A certain kind of intuition would suggest that too many non differentiable points (jagged points) would inevitably cause a few points to not be accessible from other points via a straight line. Is that correct? Is it provable?

Answer 1

In general it is false. Choose, for example, the following family of distint directions $$ \xi_j := (\cos(2\pi/j), \sin(2\pi/j)), \qquad j\geq 1, $$ and consider the intersection $K=\bigcap_j H_j$ of the half-planes $H_j$ orthogonal to $\xi_j$, containing the unit ball, and tangent to the unit ball. This set $K$ is convex (being the intersection of convex sets) but it has a countable number of faces.

Answer 2

Say $(t_j)$ is dense in $(0,1)$, $a_j>0$, $\sum a_j<\infty$, and define $f:[0,1]\to\mathbb R$ by $$f(x)=\sum a_j|x-t_j|.$$Then $f$ is convex, so the region $$C=\{(x,y):0< x< 1, f(x)<y<c\}$$is convex for a suitable $c$. But $f$ is not differentiable at $t_j$. So there's a whole arc on the boundary that does not contain any differentiable sub-arc.
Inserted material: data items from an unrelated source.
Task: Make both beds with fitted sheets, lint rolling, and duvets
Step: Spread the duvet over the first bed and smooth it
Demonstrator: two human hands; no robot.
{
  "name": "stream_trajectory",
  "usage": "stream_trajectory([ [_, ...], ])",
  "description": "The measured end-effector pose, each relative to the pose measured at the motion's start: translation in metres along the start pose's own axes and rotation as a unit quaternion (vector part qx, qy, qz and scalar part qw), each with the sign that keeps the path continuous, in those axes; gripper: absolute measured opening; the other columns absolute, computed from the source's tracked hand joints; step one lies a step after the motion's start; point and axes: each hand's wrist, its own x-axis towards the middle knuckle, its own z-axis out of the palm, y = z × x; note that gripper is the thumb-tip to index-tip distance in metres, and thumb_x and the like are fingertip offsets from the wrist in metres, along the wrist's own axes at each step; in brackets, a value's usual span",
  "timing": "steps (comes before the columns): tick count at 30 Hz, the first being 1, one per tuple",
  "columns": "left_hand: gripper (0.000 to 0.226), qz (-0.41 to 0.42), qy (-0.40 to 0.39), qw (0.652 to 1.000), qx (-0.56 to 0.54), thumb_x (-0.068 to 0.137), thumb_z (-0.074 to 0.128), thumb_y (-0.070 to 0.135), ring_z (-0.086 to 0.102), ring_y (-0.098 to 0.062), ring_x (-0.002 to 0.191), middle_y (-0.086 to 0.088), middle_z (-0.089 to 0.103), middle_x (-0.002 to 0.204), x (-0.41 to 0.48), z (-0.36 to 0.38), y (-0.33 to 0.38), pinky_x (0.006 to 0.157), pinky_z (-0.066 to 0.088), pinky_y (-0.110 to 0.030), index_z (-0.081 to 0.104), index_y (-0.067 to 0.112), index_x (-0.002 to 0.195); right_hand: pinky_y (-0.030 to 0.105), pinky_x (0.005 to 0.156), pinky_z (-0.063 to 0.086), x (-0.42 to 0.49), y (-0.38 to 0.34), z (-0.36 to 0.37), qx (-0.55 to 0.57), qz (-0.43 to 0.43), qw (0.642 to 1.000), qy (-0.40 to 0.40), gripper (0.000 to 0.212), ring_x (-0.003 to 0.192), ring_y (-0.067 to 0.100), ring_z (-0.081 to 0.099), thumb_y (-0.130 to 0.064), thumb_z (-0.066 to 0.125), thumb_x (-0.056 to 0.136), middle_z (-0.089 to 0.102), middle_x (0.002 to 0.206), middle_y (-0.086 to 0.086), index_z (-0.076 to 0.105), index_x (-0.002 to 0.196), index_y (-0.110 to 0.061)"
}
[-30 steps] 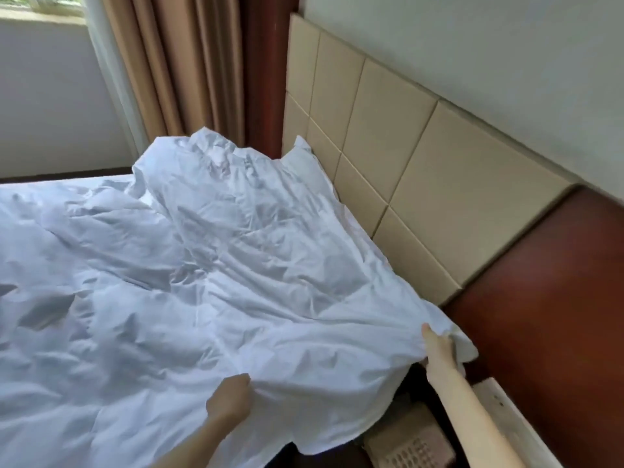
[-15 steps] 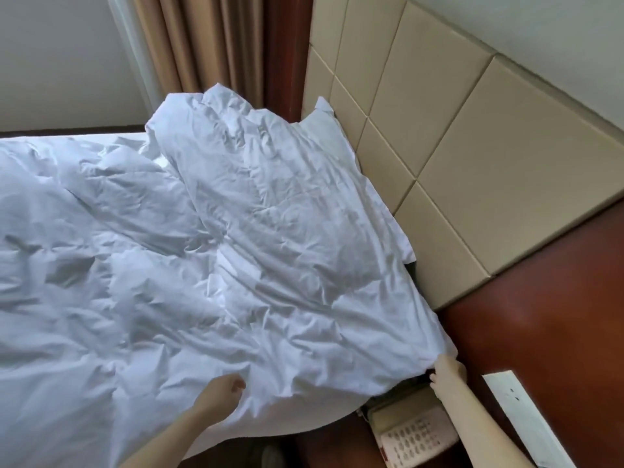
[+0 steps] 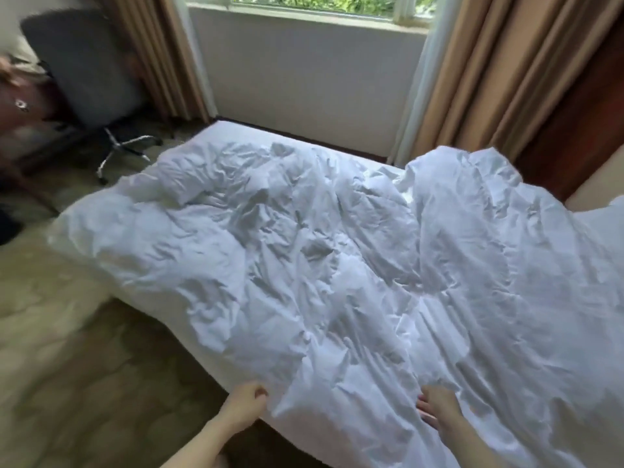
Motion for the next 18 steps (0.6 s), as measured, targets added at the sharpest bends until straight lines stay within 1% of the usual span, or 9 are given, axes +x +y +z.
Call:
stream_trajectory([
  [4,0.02,-0.093,0.091,0.99,-0.059,0.093,0.045,0.016,0.058,-0.01,0.1,0.005,0.065,0.107,-0.001,-0.074,-0.1,0.082,0.044,-0.019,0.062,0.027,0.096,0.025,0.055,0.03,-0.023,-0.03,0.129,-0.074,-0.046,0.993,-0.081,0.021,0.06,0.021,0.045,-0.001,0.044,0.092,0.044,0.069,0.009,0.049,0.073,-0.008],
  [5,0.02,-0.107,0.102,0.986,-0.075,0.092,0.046,0.016,0.059,-0.01,0.097,0.006,0.065,0.104,0.0,-0.1,-0.135,0.078,0.044,-0.018,0.062,0.028,0.093,0.025,0.056,0.03,-0.029,-0.033,0.177,-0.088,-0.05,0.99,-0.099,0.02,0.061,0.021,0.045,0.0,0.045,0.091,0.044,0.069,0.009,0.05,0.073,-0.009],
  [7,0.02,-0.111,0.119,0.981,-0.103,0.091,0.048,0.014,0.06,-0.009,0.087,0.005,0.066,0.096,0.001,-0.122,-0.157,0.067,0.042,-0.015,0.062,0.028,0.086,0.023,0.055,0.025,-0.041,-0.039,0.215,-0.114,-0.052,0.986,-0.112,0.021,0.057,0.018,0.04,0.001,0.045,0.089,0.04,0.066,0.007,0.046,0.073,-0.012],
  [9,0.022,-0.142,0.136,0.971,-0.139,0.09,0.049,0.012,0.059,-0.009,0.077,0.005,0.066,0.088,0.003,-0.164,-0.205,0.061,0.041,-0.016,0.063,0.027,0.083,0.022,0.053,0.019,-0.052,-0.043,0.286,-0.138,-0.05,0.982,-0.118,0.024,0.053,0.016,0.031,0.001,0.043,0.088,0.032,0.063,0.005,0.039,0.072,-0.016],
  [11,0.023,-0.156,0.157,0.963,-0.154,0.09,0.05,0.012,0.059,-0.012,0.074,0.004,0.066,0.085,0.006,-0.203,-0.252,0.062,0.042,-0.019,0.064,0.027,0.081,0.022,0.053,0.016,-0.066,-0.049,0.351,-0.175,-0.056,0.974,-0.13,0.027,0.052,0.016,0.026,0.004,0.041,0.086,0.027,0.062,0.004,0.033,0.07,-0.017],
  [12,0.023,-0.161,0.171,0.959,-0.157,0.09,0.051,0.011,0.059,-0.014,0.073,0.003,0.067,0.086,0.008,-0.222,-0.274,0.064,0.042,-0.021,0.065,0.027,0.08,0.023,0.053,0.018,-0.075,-0.053,0.382,-0.188,-0.065,0.97,-0.142,0.026,0.053,0.016,0.027,0.004,0.04,0.086,0.028,0.063,0.004,0.034,0.07,-0.016],
  [14,0.023,-0.18,0.193,0.95,-0.166,0.089,0.053,0.008,0.059,-0.019,0.073,-0.002,0.069,0.091,0.011,-0.26,-0.313,0.069,0.043,-0.025,0.065,0.024,0.078,0.023,0.052,0.025,-0.091,-0.065,0.44,-0.208,-0.083,0.96,-0.168,0.019,0.056,0.018,0.033,0.002,0.041,0.088,0.035,0.067,0.007,0.043,0.074,-0.011],
  [16,0.022,-0.205,0.205,0.94,-0.181,0.089,0.052,0.007,0.062,-0.023,0.079,-0.006,0.07,0.094,0.016,-0.297,-0.341,0.074,0.045,-0.028,0.065,0.022,0.079,0.023,0.049,0.028,-0.108,-0.08,0.49,-0.22,-0.103,0.95,-0.198,0.016,0.055,0.017,0.037,0.001,0.042,0.087,0.037,0.068,0.007,0.048,0.078,-0.011],
  [18,0.021,-0.214,0.213,0.934,-0.189,0.089,0.052,0.007,0.065,-0.028,0.089,-0.007,0.07,0.094,0.027,-0.33,-0.359,0.077,0.049,-0.029,0.066,0.02,0.08,0.02,0.047,0.025,-0.122,-0.095,0.533,-0.231,-0.12,0.941,-0.215,0.018,0.052,0.016,0.035,0.002,0.041,0.085,0.035,0.067,0.006,0.045,0.075,-0.013],
])
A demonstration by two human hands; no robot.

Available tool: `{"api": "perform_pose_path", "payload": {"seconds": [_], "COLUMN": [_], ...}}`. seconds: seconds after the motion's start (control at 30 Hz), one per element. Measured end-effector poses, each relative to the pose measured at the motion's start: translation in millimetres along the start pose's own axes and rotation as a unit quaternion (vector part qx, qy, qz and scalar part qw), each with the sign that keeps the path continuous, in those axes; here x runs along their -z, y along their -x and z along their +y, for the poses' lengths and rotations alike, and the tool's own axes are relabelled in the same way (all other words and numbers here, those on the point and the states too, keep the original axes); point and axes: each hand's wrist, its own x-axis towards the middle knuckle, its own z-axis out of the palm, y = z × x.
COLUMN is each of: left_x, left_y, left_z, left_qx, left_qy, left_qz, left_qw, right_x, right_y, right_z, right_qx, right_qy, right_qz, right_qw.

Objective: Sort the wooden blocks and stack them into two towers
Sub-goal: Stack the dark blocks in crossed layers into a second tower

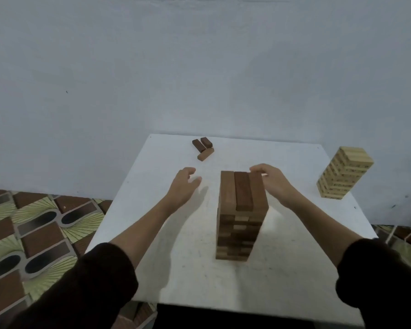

Hmm, the assertion that $f$ is not differentiable at $t_j$ seems plausible. It's also easy to prove: Since all the terms are convex, if $h>0$ is small enough that $t_j\pm h\in (0,1)$ we have $$\begin{aligned}&\frac{f(t_j+h)-f(t_j)}{h}-\frac{f(t_j)-f(t_j-h)}{h} \\&\ge a_j\left(\frac{|t_j+h-t_j|-|t_j-t_j|}{h}-\frac{|t_j-t_j|-|t_j-h-t_j|}{h}\right)\\&=2a_j\not\to0\quad(h\to0).\end{aligned}$$

Answer 3

As an additional (to Rigels answer) counterexample: if $f$ is a convex function, then it's graph can be easily extended to a convex curve. In the answer to this question it is shown that the set where such a (convex) function may be not differentiable can be even dense (though still countable).